Our proof in [11] actually constructs, for any given TM M, a frictional mechanical system that simulates M. Every movable object in the system is engaged or linked directly or indirectly with a ``power disc'' so that, when the power disc rotates, it will make those objects move accordingly. For any input string $\omega$ of M, this frictional mechanical system can be set to an initial configuration encoding $\omega$ so that, after the ``power disc'' has rotated a sufficient number of cycles, this system will result in a configuration encoding the accepting state (rejecting state) of M, if and only if M accepts (rejects) $\omega$.

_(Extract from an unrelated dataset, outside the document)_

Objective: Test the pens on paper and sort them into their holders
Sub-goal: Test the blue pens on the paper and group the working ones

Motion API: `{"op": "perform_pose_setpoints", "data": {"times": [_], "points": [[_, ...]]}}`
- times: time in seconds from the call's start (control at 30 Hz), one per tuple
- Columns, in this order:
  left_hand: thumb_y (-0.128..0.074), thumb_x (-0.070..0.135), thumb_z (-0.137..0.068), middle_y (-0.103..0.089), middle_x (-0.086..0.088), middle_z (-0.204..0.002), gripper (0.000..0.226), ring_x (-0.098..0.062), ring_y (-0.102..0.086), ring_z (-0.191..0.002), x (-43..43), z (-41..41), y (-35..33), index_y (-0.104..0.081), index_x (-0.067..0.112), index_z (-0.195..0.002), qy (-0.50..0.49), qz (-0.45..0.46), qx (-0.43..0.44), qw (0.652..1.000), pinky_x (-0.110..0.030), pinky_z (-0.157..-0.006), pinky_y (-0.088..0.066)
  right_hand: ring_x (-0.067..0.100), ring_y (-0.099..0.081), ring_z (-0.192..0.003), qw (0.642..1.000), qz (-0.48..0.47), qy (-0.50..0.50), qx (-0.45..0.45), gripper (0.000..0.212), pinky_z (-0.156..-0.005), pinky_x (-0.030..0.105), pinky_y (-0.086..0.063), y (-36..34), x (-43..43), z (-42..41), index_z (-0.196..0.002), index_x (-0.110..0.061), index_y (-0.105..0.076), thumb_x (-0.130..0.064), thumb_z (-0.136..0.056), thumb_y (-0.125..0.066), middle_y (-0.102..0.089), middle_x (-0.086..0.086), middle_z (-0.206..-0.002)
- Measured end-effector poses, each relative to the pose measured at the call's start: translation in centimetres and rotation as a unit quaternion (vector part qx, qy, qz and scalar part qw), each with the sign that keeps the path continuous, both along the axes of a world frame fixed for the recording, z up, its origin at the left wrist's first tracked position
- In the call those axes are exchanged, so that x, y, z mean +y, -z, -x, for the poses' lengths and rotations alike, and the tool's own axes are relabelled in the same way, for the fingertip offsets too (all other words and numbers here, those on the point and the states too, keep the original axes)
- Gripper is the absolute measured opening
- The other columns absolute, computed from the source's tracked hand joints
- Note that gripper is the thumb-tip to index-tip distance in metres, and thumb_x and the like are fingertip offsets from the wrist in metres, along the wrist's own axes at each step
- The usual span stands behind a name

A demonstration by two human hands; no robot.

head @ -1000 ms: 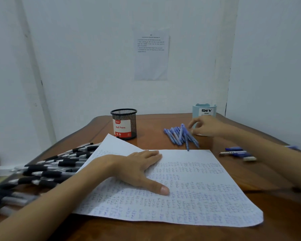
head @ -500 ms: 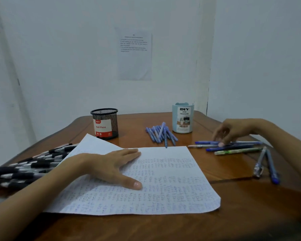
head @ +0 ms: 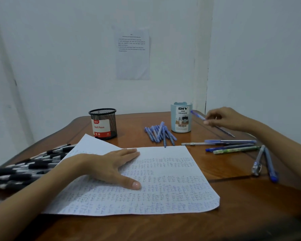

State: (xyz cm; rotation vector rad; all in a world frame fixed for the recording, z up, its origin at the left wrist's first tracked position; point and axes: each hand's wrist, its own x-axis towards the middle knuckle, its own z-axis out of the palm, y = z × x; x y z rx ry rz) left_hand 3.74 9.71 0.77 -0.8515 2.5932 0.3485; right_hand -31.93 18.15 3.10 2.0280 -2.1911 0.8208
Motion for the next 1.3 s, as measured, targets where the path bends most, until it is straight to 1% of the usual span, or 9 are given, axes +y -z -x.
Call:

 We prove that a frictional mechanical system can be constructed to simulate a universal TM. Therefore, this system can be used for arbitrary finite computation, just like any conventional computer. If we can build such a mechanical system in a micro-scopic scale, and, more importantly, if we can realize the frictions between objects in molecular level, a nano-computer can be constructed using our model of frictional mechanical systems.

In the above discussion we have assumed that this frictional mechanical system can be constructed exactly as it is specified. As one of our goals in this work is to provide a model for a purely mechanical nano-computing system, whose nature of frictional linkage is not clear at this moment, we are also interested in the computational power of such a frictional mechanical system in the case inaccuracy is allowed in the construction of the mechanical devices in the system.

There are many factors that might induce error in the computations by a frictional mechanical system including the precision of manufacture of the parts. For example, the circumference of a disc may not exactly be manufactured to be a circle. The radius of a disc may not be manufactured to be exactly as it is specified. When two discs are very close but still not in contact with each other theoretically, they may already have surface contact so that the rotation of one disc will move the other one, even though they are not supposed to do so.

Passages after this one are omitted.